◆ **Data shown**:
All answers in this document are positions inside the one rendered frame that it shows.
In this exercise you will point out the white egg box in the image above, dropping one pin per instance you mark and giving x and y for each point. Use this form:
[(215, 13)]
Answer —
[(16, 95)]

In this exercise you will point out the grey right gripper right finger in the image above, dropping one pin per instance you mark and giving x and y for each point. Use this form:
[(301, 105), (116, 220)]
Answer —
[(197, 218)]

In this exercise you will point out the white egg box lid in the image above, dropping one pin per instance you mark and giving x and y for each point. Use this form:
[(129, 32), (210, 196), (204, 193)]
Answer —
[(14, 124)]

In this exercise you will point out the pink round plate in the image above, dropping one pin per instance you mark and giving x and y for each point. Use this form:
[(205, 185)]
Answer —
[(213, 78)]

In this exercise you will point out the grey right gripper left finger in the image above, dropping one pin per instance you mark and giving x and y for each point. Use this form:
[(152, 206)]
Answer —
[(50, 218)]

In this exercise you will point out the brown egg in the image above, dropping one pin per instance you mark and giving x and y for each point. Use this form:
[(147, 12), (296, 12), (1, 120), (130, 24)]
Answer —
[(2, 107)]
...
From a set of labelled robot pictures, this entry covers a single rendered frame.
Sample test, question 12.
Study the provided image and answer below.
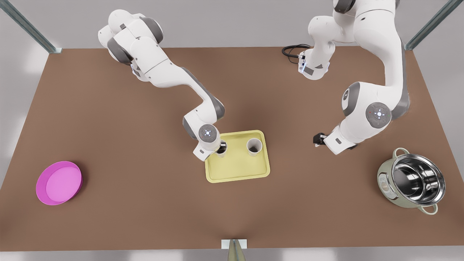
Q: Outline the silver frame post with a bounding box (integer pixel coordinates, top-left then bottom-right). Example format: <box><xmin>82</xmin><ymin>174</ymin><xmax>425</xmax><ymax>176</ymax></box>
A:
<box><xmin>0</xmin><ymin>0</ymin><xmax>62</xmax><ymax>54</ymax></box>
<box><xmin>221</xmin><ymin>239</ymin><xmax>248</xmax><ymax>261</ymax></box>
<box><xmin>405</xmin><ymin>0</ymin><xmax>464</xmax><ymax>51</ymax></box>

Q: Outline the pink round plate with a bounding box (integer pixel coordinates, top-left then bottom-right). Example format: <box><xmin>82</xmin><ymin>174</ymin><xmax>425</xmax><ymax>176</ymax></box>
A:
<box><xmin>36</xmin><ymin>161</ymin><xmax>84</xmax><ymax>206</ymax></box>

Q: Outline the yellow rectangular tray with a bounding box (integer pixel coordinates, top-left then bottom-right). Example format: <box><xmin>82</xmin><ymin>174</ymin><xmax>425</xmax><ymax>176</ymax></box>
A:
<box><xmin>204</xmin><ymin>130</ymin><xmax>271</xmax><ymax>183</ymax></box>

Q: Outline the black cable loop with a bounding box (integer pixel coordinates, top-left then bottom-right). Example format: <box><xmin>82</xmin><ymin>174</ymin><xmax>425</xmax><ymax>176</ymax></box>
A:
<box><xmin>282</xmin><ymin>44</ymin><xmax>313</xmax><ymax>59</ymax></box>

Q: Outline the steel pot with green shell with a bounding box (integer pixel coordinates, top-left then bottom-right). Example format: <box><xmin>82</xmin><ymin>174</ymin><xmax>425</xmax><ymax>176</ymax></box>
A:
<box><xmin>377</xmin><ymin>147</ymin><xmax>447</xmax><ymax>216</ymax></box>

◆ **What is required**:
Go through the lines above. Select every one that has the string "rendered".

◆ **Answer for this exercise**:
All answers in this document are positions inside the one rendered frame that it shows.
From a set of labelled robot pictures, this entry covers a single rendered frame.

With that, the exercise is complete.